Please repeat the entire listing verbatim and keep the pictures out.
━━━━━━━━
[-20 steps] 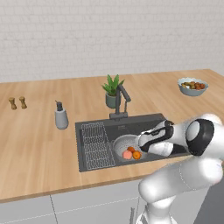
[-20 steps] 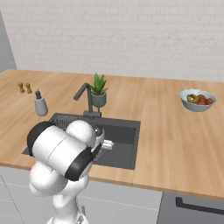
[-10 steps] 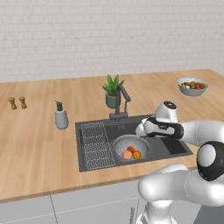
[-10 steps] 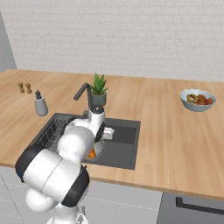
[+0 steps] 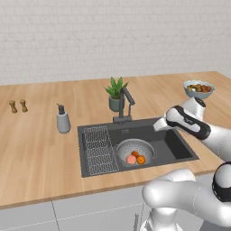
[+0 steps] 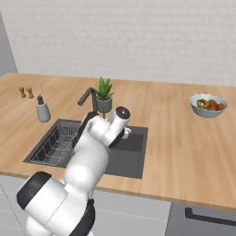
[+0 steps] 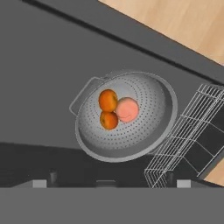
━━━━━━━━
§ Written reply:
[-20 steps] 
[-20 steps] 
[-10 steps] 
[-10 steps] 
[+0 steps] 
[+0 steps] 
[+0 steps] 

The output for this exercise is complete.